(Data for this exercise begins)

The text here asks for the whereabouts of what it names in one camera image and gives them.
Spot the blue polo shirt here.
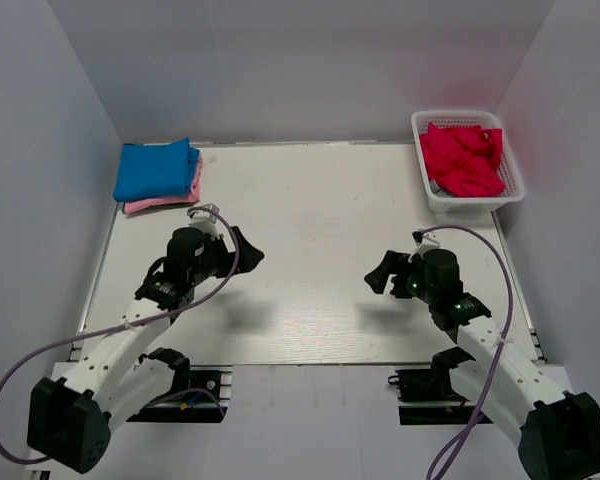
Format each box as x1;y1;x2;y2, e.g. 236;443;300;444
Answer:
113;138;200;203

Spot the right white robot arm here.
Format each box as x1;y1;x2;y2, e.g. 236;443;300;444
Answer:
364;249;600;479

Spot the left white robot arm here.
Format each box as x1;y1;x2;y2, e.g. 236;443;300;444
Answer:
27;222;265;473

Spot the folded pink t shirt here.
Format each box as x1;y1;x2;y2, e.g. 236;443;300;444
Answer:
122;155;203;215

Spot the crumpled red t shirt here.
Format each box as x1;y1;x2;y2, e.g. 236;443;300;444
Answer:
419;123;505;198

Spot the white plastic basket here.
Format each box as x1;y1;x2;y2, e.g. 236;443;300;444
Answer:
411;109;525;214

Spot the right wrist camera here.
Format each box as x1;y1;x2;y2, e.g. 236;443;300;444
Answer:
409;236;463;297

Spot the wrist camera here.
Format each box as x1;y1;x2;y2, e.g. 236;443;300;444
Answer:
163;204;226;285
409;236;463;297

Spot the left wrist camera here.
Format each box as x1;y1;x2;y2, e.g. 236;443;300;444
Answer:
163;204;226;285

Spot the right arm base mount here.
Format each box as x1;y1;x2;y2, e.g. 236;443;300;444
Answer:
387;368;473;426

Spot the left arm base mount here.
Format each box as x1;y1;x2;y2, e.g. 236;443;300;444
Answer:
128;366;233;424

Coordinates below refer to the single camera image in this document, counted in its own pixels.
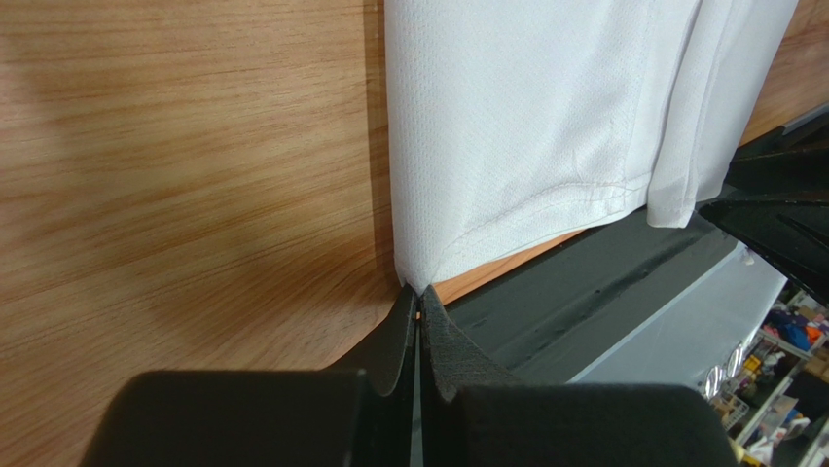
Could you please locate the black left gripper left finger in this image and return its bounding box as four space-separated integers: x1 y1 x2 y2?
82 288 416 466

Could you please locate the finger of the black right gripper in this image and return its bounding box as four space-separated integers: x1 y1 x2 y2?
699 113 828 305

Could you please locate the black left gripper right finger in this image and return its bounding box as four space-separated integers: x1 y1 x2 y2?
420 288 738 466

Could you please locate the white t shirt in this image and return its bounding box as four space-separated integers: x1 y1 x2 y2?
384 1 796 291

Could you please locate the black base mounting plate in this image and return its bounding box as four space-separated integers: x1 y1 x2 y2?
446 209 738 384

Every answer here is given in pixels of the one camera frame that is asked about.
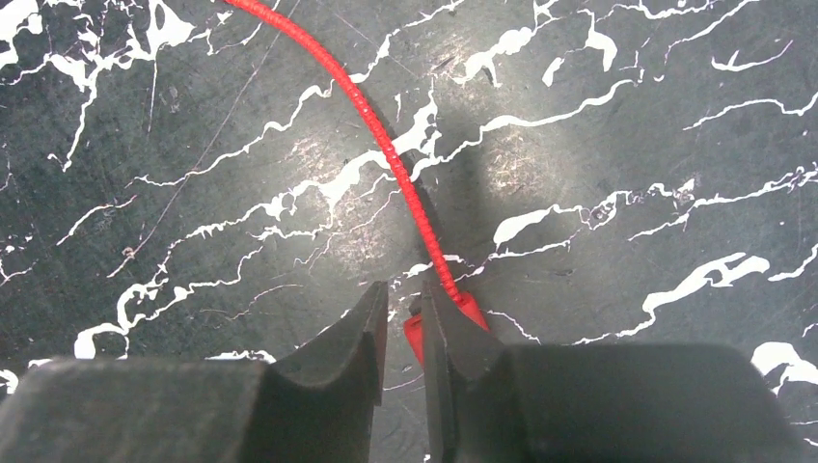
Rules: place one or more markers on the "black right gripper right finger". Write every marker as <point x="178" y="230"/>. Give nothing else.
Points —
<point x="487" y="401"/>

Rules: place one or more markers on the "red cable tie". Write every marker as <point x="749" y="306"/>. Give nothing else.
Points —
<point x="377" y="128"/>

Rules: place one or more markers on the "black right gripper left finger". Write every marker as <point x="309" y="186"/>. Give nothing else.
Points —
<point x="314" y="405"/>

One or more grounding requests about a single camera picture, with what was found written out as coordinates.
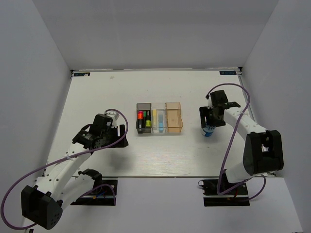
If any blue white tape roll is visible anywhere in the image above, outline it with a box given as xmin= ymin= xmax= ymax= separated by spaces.
xmin=201 ymin=126 xmax=215 ymax=137

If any orange cap black highlighter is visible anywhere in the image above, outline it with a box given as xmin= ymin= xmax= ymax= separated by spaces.
xmin=137 ymin=114 xmax=143 ymax=130

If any yellow cap black highlighter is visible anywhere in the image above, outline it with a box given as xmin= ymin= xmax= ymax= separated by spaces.
xmin=145 ymin=110 xmax=151 ymax=128

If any green cap black highlighter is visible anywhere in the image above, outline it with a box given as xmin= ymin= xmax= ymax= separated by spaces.
xmin=143 ymin=111 xmax=146 ymax=127

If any yellow translucent glue stick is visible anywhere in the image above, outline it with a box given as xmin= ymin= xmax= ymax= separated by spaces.
xmin=152 ymin=109 xmax=157 ymax=128

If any blue translucent glue stick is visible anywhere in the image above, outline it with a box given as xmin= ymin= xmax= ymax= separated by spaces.
xmin=158 ymin=111 xmax=164 ymax=133

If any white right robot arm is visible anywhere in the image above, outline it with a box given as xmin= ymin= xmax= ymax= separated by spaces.
xmin=199 ymin=90 xmax=284 ymax=194

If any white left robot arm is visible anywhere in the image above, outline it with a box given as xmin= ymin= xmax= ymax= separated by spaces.
xmin=21 ymin=109 xmax=128 ymax=230

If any orange translucent plastic container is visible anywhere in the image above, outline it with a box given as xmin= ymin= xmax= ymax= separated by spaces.
xmin=166 ymin=102 xmax=183 ymax=133

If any dark grey plastic container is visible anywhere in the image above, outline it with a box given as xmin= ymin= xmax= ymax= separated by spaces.
xmin=136 ymin=103 xmax=152 ymax=134

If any right blue corner label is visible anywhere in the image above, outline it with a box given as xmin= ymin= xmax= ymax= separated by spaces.
xmin=219 ymin=71 xmax=237 ymax=75

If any blue corner label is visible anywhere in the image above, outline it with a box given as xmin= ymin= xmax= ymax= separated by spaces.
xmin=219 ymin=71 xmax=237 ymax=75
xmin=73 ymin=72 xmax=90 ymax=77

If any clear plastic container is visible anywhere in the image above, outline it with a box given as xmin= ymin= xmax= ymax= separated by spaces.
xmin=151 ymin=103 xmax=168 ymax=134

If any left blue corner label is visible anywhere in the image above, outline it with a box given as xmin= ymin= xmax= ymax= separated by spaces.
xmin=73 ymin=72 xmax=90 ymax=77

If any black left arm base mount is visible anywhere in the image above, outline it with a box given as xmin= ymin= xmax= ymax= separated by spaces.
xmin=71 ymin=179 xmax=118 ymax=206

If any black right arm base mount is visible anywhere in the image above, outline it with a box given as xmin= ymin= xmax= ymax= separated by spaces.
xmin=198 ymin=179 xmax=250 ymax=207

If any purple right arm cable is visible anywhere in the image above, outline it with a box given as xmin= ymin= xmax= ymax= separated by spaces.
xmin=206 ymin=83 xmax=266 ymax=200

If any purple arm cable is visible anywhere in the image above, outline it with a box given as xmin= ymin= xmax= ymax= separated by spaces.
xmin=206 ymin=83 xmax=266 ymax=200
xmin=0 ymin=108 xmax=129 ymax=229

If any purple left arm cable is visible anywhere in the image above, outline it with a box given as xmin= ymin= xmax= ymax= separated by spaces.
xmin=0 ymin=108 xmax=129 ymax=229

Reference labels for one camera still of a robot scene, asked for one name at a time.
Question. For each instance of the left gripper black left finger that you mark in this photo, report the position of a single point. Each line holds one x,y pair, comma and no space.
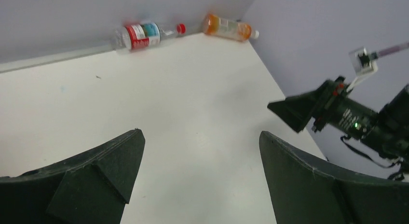
92,187

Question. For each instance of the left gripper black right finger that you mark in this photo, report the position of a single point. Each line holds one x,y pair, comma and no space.
305,189

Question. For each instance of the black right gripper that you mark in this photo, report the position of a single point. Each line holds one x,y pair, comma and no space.
386,131

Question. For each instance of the orange drink bottle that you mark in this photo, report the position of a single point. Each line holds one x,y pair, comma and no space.
214,25

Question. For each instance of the red-blue label bottle red cap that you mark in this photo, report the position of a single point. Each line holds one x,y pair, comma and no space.
135,37

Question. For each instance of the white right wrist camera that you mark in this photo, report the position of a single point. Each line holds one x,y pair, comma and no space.
364,64

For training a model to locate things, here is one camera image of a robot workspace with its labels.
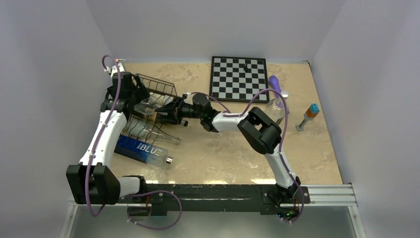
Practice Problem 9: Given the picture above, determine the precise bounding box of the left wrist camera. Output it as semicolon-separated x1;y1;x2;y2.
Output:
109;62;126;78

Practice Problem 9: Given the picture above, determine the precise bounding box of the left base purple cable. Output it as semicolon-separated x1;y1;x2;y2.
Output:
126;189;183;231

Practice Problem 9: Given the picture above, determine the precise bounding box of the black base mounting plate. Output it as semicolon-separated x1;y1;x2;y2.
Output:
119;184;311;216

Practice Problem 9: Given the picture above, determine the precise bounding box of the black white chessboard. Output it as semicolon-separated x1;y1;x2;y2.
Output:
209;56;268;103

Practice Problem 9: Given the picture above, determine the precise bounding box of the clear wine bottle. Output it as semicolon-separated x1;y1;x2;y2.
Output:
123;119;181;145

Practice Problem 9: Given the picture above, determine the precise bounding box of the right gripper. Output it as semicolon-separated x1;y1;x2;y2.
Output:
155;98;203;125

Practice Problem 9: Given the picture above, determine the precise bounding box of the purple flashlight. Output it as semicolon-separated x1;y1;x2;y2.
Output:
268;75;282;93

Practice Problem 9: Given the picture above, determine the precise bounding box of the green bottle grey neck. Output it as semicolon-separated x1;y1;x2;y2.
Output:
157;115;189;127

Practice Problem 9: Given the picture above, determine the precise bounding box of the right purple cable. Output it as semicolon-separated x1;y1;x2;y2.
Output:
183;88;306;224

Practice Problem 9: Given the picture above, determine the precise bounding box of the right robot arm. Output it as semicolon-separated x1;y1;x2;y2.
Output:
155;93;300;202

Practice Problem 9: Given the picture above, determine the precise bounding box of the blue square bottle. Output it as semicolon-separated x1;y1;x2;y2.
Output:
114;135;173;167

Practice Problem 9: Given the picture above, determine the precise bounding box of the black wire wine rack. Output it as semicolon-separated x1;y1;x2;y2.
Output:
132;73;177;128

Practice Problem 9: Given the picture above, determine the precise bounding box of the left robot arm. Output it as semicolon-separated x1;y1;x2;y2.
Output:
66;72;149;205

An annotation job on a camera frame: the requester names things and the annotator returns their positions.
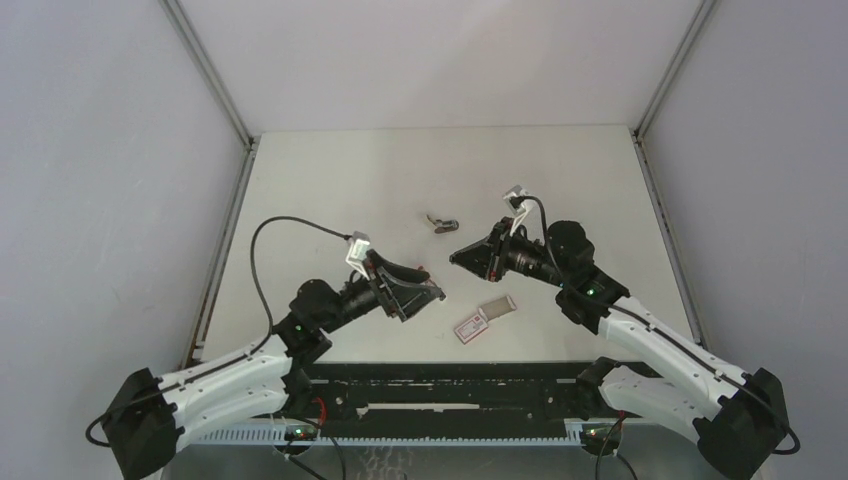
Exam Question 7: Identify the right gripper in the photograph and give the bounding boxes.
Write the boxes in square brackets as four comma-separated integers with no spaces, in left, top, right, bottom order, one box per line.
[451,218,568,290]

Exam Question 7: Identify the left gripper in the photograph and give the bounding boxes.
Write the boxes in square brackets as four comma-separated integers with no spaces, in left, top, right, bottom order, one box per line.
[319,249,440,334]

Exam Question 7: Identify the staple box tray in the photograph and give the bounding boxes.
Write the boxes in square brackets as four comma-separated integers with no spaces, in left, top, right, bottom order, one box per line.
[478,295,517,321]

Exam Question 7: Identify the red white staple box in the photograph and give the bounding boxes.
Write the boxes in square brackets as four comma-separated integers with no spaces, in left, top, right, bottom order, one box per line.
[453,312,489,344]

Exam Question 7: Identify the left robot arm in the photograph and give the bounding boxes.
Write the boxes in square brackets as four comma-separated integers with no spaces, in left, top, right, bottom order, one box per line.
[98,250,446,479]

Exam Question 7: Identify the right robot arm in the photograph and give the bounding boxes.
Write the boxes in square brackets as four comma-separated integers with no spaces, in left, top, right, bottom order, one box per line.
[449,217,800,479]

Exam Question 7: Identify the left circuit board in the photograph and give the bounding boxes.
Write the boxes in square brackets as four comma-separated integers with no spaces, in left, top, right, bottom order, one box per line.
[282,425,320,445]

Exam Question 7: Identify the circuit board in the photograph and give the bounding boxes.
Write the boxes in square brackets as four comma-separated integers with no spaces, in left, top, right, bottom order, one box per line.
[580,424,622,449]
[282,425,320,445]

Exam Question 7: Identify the right circuit board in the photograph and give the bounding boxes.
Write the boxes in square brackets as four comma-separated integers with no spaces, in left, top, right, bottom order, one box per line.
[580,424,622,449]

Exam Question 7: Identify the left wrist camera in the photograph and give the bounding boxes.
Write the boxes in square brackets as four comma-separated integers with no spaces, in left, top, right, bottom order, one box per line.
[345,231,371,280]

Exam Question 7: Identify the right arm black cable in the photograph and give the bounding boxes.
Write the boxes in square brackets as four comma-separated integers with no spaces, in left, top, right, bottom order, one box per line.
[519,195,802,457]

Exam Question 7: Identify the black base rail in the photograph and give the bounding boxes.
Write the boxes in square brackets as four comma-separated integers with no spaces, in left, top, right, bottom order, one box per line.
[275,361,619,438]

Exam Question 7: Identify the white slotted cable duct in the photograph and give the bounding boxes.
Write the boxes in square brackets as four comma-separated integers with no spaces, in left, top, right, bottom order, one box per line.
[194,421,585,447]

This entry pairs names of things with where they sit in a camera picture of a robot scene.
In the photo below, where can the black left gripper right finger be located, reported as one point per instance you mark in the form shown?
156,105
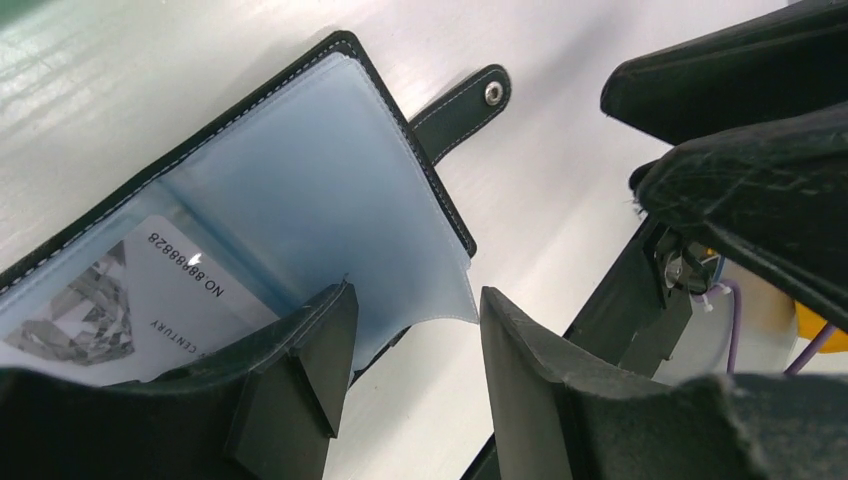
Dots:
561,413

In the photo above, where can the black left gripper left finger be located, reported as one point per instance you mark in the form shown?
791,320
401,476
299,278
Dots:
265,407

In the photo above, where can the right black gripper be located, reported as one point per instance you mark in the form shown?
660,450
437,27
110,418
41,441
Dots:
756,118

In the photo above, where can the silver diamond print card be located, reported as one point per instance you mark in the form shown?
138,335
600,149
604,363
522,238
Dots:
127,304

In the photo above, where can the black leather card holder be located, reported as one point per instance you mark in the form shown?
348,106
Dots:
314,178

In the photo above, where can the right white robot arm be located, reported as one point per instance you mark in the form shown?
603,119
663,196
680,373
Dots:
670,308

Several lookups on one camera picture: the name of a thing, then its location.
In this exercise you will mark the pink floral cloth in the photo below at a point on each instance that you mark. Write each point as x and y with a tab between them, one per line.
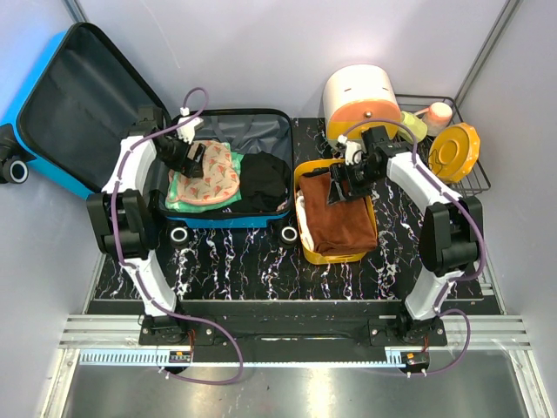
220	178

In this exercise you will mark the white drawer cabinet with orange drawers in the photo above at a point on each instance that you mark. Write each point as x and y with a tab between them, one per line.
355	93

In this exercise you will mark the yellow plastic basket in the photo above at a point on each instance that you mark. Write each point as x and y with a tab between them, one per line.
311	256

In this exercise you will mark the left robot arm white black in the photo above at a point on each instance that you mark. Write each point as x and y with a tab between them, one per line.
123	223

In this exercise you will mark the blue fish-print suitcase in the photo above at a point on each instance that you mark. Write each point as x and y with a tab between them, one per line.
67	121

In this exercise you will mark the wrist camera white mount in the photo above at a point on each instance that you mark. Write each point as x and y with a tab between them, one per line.
352	150
188	123

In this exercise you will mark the aluminium rail frame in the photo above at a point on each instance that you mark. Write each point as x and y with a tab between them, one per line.
486	369

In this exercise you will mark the green tie-dye cloth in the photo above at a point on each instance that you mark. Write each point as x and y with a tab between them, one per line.
176	206

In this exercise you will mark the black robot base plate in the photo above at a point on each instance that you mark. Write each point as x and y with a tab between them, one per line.
372	323

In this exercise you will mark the white fluffy towel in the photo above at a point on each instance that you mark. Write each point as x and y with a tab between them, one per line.
304	230

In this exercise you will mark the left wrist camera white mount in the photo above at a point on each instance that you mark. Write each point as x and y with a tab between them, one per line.
188	123

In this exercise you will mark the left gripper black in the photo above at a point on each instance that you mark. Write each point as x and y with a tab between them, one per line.
191	168

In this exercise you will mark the black garment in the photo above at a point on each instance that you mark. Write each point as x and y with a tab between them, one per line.
315	173

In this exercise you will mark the green faceted cup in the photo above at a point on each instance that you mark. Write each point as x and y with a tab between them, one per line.
414	124

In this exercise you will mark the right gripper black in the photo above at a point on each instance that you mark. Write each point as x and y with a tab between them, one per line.
340	172

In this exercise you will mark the black clothes pile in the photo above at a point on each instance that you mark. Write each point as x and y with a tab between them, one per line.
264	184

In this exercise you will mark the brown towel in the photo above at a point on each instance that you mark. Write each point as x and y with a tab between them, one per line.
342	228

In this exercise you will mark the black marble pattern mat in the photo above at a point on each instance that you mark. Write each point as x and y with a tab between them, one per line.
250	264

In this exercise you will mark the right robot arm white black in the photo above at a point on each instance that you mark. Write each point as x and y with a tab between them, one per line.
451	244

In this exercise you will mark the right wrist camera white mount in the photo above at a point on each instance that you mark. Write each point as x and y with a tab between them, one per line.
352	150

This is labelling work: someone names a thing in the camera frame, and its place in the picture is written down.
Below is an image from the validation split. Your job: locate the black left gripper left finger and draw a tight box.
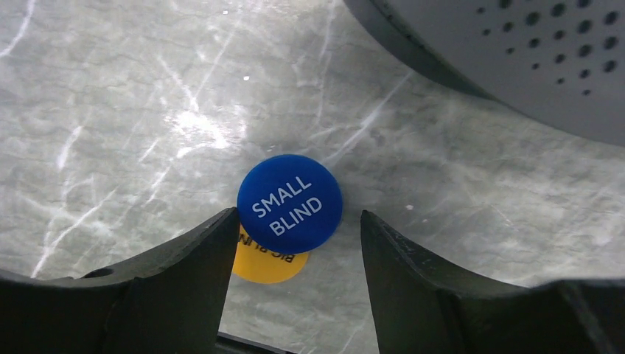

(Data for this exercise ends)

The count alone is wanted: how many lines above hold the string "Spot"?

11